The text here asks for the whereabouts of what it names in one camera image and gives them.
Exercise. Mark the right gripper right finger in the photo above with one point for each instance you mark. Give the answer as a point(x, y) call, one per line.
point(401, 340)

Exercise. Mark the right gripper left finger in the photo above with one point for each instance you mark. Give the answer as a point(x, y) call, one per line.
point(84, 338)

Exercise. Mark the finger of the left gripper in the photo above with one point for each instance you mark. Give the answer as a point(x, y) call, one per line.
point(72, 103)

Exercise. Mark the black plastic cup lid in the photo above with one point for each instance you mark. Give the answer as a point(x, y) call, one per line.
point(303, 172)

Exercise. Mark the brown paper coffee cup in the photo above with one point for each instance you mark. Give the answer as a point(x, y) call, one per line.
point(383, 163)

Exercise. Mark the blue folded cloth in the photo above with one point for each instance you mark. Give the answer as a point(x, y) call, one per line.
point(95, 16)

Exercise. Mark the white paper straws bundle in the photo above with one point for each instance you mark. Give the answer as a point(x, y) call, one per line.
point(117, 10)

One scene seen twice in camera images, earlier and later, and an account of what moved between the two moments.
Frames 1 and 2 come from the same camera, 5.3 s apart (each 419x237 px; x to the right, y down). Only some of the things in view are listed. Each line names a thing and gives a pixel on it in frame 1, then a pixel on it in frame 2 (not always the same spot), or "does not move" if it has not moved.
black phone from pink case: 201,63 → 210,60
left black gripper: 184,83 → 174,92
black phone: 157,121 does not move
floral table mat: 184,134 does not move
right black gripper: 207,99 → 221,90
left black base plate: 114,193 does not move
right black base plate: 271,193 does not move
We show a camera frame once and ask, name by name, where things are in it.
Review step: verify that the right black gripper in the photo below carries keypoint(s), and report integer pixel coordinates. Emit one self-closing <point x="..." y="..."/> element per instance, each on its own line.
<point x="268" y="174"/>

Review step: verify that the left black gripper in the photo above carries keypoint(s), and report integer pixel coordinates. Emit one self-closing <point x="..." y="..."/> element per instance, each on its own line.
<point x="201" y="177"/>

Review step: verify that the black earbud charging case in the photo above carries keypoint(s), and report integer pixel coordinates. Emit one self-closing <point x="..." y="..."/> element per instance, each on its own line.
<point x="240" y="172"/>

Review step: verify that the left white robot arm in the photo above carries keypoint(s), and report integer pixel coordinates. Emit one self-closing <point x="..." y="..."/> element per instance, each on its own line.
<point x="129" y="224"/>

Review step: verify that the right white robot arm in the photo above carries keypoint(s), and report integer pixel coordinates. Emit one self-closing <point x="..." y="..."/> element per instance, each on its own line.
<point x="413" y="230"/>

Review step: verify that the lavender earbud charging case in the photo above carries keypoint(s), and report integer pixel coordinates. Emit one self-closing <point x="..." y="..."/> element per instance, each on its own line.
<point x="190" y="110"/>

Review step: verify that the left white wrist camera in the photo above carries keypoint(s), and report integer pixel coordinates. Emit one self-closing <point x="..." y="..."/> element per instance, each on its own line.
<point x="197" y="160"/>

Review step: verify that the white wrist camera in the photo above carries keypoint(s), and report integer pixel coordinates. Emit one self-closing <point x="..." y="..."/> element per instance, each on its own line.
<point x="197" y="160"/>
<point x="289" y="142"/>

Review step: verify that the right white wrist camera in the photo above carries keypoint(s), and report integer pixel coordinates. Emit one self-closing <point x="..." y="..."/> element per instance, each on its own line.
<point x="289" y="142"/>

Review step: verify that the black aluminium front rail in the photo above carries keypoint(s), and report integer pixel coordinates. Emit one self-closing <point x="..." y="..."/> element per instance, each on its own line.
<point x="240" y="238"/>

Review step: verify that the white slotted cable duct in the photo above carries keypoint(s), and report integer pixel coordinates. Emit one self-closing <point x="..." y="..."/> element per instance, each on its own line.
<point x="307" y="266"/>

.....

_Your instructions:_ The task requires an exact copy of all the lines above.

_Output of the exercise:_
The text here asks for the whereabouts of what it names in one camera image and gives them.
Exercise. Mark the right gripper right finger in the photo above with one point for each instance you mark. Give the answer as a point(x, y) call, one per line.
point(401, 340)

Exercise. Mark the right gripper left finger in the photo above with one point for each instance you mark. Give the answer as a point(x, y) call, one per line.
point(84, 338)

Exercise. Mark the finger of the left gripper in the photo above with one point for each instance you mark. Give the answer as a point(x, y) call, one per line.
point(72, 103)

Exercise. Mark the black plastic cup lid in the photo above with one point for each instance you mark. Give the answer as a point(x, y) call, one per line.
point(303, 172)

Exercise. Mark the brown paper coffee cup in the photo above with one point for each instance you mark. Give the answer as a point(x, y) call, one per line.
point(383, 163)

Exercise. Mark the blue folded cloth in the photo above with one point for each instance you mark. Give the answer as a point(x, y) call, one per line.
point(95, 16)

Exercise. Mark the white paper straws bundle in the photo above with one point for each instance you mark. Give the answer as a point(x, y) call, one per line.
point(117, 10)

One scene seen twice in camera images, earlier and later, and an account of what moved between the two moments.
Frames 1 and 2 come from the same camera, 5.3 s apart (each 419x237 px; x to the right, y down). Only some of the things in view are listed. Each line names a thing and gives a pixel on it in frame 1, then a pixel on it in frame 2 (not always the same spot), or "does not move" if it has not moved.
black phone from pink case: 201,63 → 210,60
left black gripper: 184,83 → 174,92
black phone: 157,121 does not move
floral table mat: 184,134 does not move
right black gripper: 207,99 → 221,90
left black base plate: 114,193 does not move
right black base plate: 271,193 does not move
We show a camera frame once and ask, name by name, where things are in it.
Review step: verify that the right black gripper in the photo below carries keypoint(s), and report integer pixel coordinates. Emit one self-closing <point x="..." y="..."/> element per instance, each on its own line.
<point x="268" y="174"/>

Review step: verify that the left black gripper in the photo above carries keypoint(s), and report integer pixel coordinates. Emit one self-closing <point x="..." y="..."/> element per instance, each on its own line.
<point x="201" y="177"/>

Review step: verify that the black earbud charging case in the photo above carries keypoint(s), and report integer pixel coordinates. Emit one self-closing <point x="..." y="..."/> element per instance, each on its own line.
<point x="240" y="172"/>

Review step: verify that the left white robot arm in the photo above carries keypoint(s), and report integer pixel coordinates. Emit one self-closing <point x="..." y="..."/> element per instance, each on its own line.
<point x="129" y="224"/>

Review step: verify that the right white robot arm in the photo above carries keypoint(s), and report integer pixel coordinates. Emit one self-closing <point x="..." y="..."/> element per instance, each on its own line.
<point x="413" y="230"/>

Review step: verify that the lavender earbud charging case in the photo above carries keypoint(s), and report integer pixel coordinates. Emit one self-closing <point x="..." y="..."/> element per instance, each on its own line.
<point x="190" y="110"/>

Review step: verify that the left white wrist camera in the photo above carries keypoint(s), and report integer pixel coordinates. Emit one self-closing <point x="..." y="..."/> element per instance, each on its own line.
<point x="197" y="160"/>

Review step: verify that the white wrist camera in the photo above carries keypoint(s), and report integer pixel coordinates. Emit one self-closing <point x="..." y="..."/> element per instance, each on its own line.
<point x="197" y="160"/>
<point x="289" y="142"/>

Review step: verify that the right white wrist camera in the photo above carries keypoint(s), and report integer pixel coordinates. Emit one self-closing <point x="..." y="..."/> element per instance, each on its own line.
<point x="289" y="142"/>

Review step: verify that the black aluminium front rail in the photo above carries keypoint(s), and report integer pixel coordinates. Emit one self-closing <point x="..." y="..."/> element per instance, each on its own line.
<point x="240" y="238"/>

Review step: verify that the white slotted cable duct in the photo above carries keypoint(s), and report integer pixel coordinates. Emit one self-closing <point x="..." y="..."/> element per instance, each on its own line.
<point x="307" y="266"/>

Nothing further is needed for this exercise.